Boekrecensie

Titel: Atlas van de Zeehavens der Bataafsche Republiek en die van Batavia en Onrust. Mitsgaders de afbeeldingen van de Haring Visscherij en de Walvisch Vangst
Auteur: Cornelis van der Aa

Uitgeverij: Van Wijnen
Franeker, 1999
Pagina's: 142
ISBN: 90 5194 182 x
Prijs: ƒ 295,-

Recensie door drs. J. E. Korteweg - 5 januari 2000

Van havenstadje tot vissersdorp

Aan actualiteit heeft de in 1805 uitgegeven ”Atlas van de zeehavens der Bataafsche Republiek” weinig ingeboet. Keer op keer moet schrijver Cornelis van der Aa concluderen dat een eens zo bloeiend havenstadje in zijn tijd vervallen is tot een „verarmd en kwijnend” vissersdorp.
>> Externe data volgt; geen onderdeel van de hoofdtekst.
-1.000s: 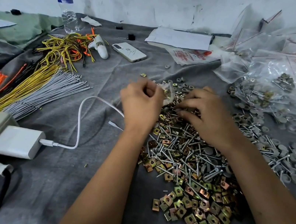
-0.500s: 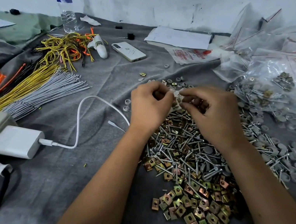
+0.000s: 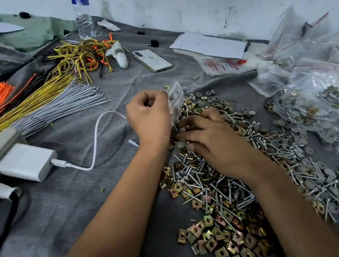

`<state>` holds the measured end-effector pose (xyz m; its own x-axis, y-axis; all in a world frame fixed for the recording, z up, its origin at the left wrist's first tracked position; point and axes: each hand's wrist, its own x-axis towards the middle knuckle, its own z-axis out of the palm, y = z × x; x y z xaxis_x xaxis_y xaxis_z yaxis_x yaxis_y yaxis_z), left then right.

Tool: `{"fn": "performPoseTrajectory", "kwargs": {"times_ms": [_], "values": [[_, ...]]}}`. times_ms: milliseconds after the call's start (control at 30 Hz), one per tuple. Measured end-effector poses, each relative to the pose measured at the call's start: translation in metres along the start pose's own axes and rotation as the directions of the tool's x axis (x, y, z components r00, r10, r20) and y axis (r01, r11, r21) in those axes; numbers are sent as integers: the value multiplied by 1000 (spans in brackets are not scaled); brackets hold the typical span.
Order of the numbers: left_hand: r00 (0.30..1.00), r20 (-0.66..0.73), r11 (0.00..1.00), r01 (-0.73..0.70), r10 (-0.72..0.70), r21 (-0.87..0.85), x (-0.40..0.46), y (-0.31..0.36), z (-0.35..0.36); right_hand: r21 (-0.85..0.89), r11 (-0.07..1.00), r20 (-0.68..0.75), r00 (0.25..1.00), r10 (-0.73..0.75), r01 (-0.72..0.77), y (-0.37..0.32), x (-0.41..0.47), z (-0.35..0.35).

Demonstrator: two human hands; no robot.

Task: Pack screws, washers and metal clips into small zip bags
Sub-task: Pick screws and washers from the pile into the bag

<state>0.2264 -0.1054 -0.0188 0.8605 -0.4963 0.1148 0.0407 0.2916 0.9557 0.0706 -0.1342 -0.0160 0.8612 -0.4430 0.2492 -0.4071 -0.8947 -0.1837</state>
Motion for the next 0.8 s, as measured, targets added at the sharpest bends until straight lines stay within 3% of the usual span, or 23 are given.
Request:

Nederland heeft maritiem gezien weinig meer om trots op te zijn als men het vergelijkt met de dagen van De Ruyter en Tromp, zo moet hij steeds weer vaststellen. Ook in onze tijd klinkt die verzuchting nog wel eens. De term ”atlas” in de titel is enigszins misleidend, aangezien er geen enkele topografische kaart in de facsimile-editie van dit boek is te vinden. Wel geeft het in kunstleer gebonden kloeke werk een beschrijving van 24 Nederlandse (en Indische) havenplaatsen, voorzien van 31 fraaie ”kunstplaaten”. Deze etsen tonen nauwelijks iets van de door Van der Aa geconstateerde „zoo deerlijk geteisterde Zeemacht” (blz. 43). Ze laten integendeel een bedrijvig en welvarend beeld van de vaderlandse havens achter.

Het is duidelijk dat de schrijver niet Fransgezind is. In zijn herhaaldelijk uitgesproken verwachting van betere tijden ziet hij Nederland graag weer als zelfstandige natie. Hij klaagt over „Nederlanders, die in eene onverschoonlijke onverschilligheid over alles wat tot hun Vaderland behoord, verkeeren, terwijl zij met alles wat vreemd is, onbedenkelijk veel ophebben” (blz. VII). Ons land is in de ogen van Van der Aa met de komst van de Fransen in zo'n onmetelijk diepe afgrond gezonken dat „het natbetraande oog der echte liefhebber van het Vaderland hetzelve nauwelijks bestaat naa te ogen!!!” (blz. 78).

Haringvisserij
In tegenstelling tot deze ellende schetst de auteur een oogverblindend beeld van de Nederlandse maritieme prestaties in vroegere eeuwen. Walvisvaart, oorlogsvaart, haringvisserij, ”Levantsche handel” en andere soorten van zeevaart passeren achtereenvolgens de revue. Het aardigst zijn echter de daaropvolgende beschrijvingen van de bekendste Nederlandse havenplaatsen. Zowel Amsterdam, Rotterdam en Vlissingen als ”Maaslandsluis”, ”Staveren” en Goedereede komen aan bod.

Behalve zijn herhaalde klaagzang over de economische malaise vertelt de auteur een aantal minder bekende anekdotes over de stadsgeschiedenis. Wie weet bijvoorbeeld nog dat de Dordtse dienstbodes bij hun werkgeefsters bedongen dat ze niet meer dan twee keer per week zalm hoefden te eten (blz. 60)? En wie kent nog de namen van de twee „onaanzienlijke doch waardige vaderlanders” (blz. 92) Pieter Straat en Pieter van Deure, die de uitvinders waren van de basaltkei als bescherming voor de dijken?

Als tiende deel in de serie ”Hoogtepunten der maritieme geschiedschrijving” is deze atlas een sieraad in iedere boekenkast.